■ THE PROBLEM:
Please filter the listing for the string "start" and copy each matching line.
────────────────────
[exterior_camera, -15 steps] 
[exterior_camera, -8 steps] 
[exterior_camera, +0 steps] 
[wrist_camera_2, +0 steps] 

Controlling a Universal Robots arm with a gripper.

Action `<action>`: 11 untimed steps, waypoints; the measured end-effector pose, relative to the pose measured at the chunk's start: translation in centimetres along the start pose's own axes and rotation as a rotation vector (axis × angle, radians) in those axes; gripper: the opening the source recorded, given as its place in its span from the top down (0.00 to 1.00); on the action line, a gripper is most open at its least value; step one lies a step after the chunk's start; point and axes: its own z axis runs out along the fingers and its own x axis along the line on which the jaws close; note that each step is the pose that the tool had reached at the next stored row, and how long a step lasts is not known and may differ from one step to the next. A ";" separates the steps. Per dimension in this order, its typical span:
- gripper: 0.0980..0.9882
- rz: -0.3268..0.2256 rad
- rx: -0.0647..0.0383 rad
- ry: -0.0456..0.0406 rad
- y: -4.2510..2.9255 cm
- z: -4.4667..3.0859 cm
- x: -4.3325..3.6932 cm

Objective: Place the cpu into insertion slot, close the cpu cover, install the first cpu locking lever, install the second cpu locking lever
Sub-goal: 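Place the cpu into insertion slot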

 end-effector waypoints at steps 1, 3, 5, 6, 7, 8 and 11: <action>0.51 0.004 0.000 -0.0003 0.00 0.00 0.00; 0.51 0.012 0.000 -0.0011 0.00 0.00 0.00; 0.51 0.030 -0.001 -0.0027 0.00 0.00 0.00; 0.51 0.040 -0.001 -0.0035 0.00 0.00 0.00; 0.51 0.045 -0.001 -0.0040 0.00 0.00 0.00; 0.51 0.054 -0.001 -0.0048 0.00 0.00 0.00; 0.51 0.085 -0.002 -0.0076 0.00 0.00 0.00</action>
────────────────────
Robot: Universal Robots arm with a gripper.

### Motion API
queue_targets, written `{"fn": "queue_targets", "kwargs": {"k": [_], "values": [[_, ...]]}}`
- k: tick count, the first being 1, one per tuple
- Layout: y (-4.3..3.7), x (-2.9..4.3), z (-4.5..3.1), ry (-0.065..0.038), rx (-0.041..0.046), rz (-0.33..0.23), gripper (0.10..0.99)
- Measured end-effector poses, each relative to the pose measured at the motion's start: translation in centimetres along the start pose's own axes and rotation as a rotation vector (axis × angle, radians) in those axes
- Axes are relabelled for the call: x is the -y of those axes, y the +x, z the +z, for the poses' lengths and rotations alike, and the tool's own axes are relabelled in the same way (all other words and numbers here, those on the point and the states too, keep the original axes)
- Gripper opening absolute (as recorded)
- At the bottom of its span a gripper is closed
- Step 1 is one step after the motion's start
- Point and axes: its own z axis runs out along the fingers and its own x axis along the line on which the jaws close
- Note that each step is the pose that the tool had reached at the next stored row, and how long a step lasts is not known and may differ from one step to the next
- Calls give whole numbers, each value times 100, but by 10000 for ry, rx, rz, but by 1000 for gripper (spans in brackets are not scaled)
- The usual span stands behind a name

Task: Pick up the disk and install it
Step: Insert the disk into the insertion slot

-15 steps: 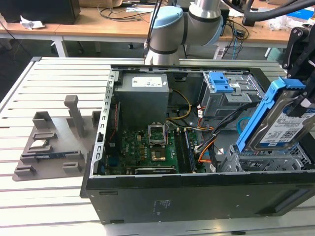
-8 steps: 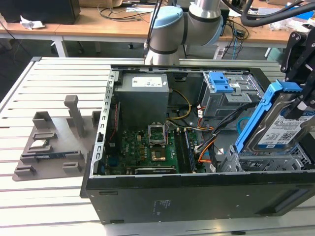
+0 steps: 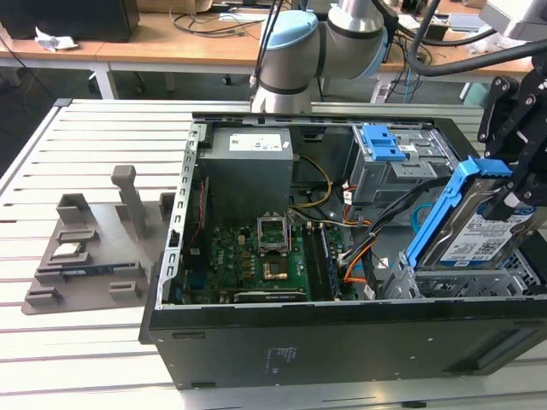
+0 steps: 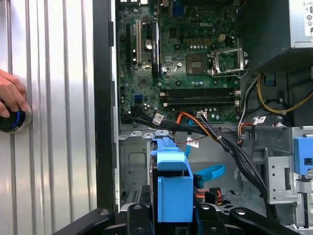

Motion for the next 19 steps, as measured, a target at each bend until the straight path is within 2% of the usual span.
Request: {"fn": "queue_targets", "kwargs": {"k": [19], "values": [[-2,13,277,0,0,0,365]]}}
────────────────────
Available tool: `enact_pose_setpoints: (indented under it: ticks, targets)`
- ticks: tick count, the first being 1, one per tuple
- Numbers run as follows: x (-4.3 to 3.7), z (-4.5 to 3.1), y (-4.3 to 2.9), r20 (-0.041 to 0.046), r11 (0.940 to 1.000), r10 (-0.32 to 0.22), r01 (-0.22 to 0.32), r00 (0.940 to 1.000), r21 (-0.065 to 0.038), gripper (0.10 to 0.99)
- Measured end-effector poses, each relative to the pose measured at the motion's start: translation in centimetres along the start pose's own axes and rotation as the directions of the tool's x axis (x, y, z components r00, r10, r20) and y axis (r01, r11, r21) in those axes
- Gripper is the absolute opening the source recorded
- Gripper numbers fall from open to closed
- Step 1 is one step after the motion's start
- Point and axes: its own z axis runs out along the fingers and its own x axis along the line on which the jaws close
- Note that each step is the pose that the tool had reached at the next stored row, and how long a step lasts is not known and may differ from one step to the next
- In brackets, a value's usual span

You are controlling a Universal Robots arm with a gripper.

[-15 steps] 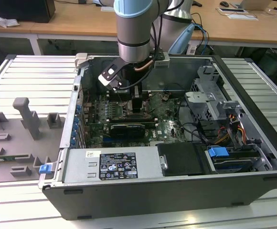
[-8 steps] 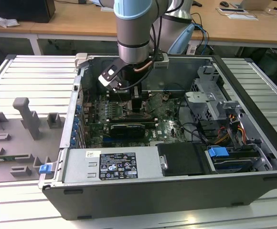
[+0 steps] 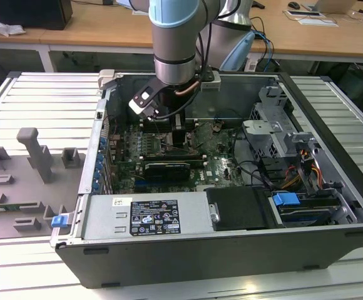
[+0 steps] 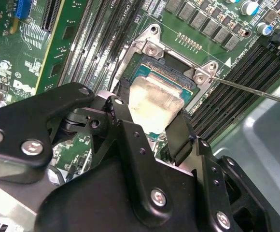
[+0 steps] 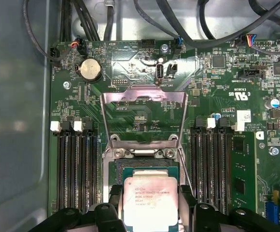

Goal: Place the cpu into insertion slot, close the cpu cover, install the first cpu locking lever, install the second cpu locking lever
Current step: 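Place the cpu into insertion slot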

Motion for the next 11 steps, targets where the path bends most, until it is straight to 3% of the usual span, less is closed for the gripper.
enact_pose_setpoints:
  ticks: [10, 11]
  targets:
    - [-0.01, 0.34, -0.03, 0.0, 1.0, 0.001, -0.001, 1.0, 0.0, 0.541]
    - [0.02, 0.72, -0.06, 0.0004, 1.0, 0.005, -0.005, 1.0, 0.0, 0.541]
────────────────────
■ ANSWER FOR THE TASK:
Action `<action>`: 11 untimed steps, waypoints; the measured end-effector pose, relative to the pose measured at the chunk's start: translation in centimetres along the start pose's own axes and rotation as a rotation vector (axis × angle, radians) in those axes; gripper: the opening the source recorded, given as its place in its span from the top down (0.00 to 1.00); on the action line, a gripper is most open at its least value; step one lies a step after the chunk's start; point and axes: its own z axis runs out along the fingers and its own x axis along the line on which the jaws close; note that each step is the pose that the tool had reached at the next stored row, and how long a step lasts is not known and may differ from one step to the next. A ";" separates the steps. Per dimension in this order, its typical span:
- Measured end-effector poses, each relative to the pose measured at the motion's start: translation in centimetres along the start pose's own axes and rotation as a rotation vector (axis × angle, radians) in those axes
- Step 1 is one step after the motion's start
- Measured end-effector poses, each relative to the pose measured at the motion's start: translation in centimetres along the start pose's own axes and rotation as the directions of the tool's x axis (x, y, z components r00, r10, r20) and y axis (r01, r11, r21) in those axes
- Step 1 is one step after the motion's start

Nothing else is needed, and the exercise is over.